▸ RECORDS SUPPLIED:
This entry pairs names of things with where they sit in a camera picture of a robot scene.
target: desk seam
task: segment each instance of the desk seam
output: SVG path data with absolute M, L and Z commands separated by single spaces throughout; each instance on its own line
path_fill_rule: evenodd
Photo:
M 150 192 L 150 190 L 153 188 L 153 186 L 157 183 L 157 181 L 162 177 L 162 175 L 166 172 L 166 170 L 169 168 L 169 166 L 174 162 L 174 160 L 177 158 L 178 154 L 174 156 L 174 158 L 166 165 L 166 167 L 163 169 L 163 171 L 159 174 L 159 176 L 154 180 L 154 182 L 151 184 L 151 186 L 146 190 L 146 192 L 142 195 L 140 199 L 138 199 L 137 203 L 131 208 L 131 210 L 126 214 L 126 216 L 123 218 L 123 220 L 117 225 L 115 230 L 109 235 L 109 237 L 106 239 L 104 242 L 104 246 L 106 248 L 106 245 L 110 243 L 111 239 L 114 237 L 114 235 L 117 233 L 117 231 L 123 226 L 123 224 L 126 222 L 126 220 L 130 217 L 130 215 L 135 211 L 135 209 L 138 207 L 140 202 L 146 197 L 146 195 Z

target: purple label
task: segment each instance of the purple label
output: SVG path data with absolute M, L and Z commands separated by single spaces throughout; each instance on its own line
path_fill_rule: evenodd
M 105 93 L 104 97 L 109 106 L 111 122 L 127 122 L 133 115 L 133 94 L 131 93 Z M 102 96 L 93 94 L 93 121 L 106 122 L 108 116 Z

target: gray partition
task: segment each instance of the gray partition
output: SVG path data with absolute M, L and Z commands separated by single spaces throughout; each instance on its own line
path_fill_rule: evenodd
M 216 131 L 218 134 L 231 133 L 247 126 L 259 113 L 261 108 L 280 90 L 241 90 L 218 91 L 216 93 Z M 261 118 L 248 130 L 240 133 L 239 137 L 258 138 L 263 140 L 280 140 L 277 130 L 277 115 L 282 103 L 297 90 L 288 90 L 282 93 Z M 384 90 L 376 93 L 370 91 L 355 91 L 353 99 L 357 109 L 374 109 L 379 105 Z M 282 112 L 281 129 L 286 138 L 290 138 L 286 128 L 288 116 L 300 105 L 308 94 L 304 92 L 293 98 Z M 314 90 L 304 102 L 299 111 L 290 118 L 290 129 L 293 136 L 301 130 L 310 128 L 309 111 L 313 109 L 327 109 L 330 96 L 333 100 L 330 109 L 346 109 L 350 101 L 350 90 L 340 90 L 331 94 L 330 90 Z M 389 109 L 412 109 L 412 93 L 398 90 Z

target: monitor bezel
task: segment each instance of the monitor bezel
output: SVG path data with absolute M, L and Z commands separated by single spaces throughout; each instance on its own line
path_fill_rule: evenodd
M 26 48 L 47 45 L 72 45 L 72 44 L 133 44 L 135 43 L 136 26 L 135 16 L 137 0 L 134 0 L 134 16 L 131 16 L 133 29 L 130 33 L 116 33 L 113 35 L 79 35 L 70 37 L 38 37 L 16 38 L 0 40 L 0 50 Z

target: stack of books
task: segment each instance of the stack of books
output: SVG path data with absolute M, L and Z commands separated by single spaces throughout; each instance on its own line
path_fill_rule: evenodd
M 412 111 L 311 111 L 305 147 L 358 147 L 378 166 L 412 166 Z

▸ WORK ORDER: Copy out each line of the data containing the string "label".

▸ RESULT:
target: purple label
task: segment each instance of the purple label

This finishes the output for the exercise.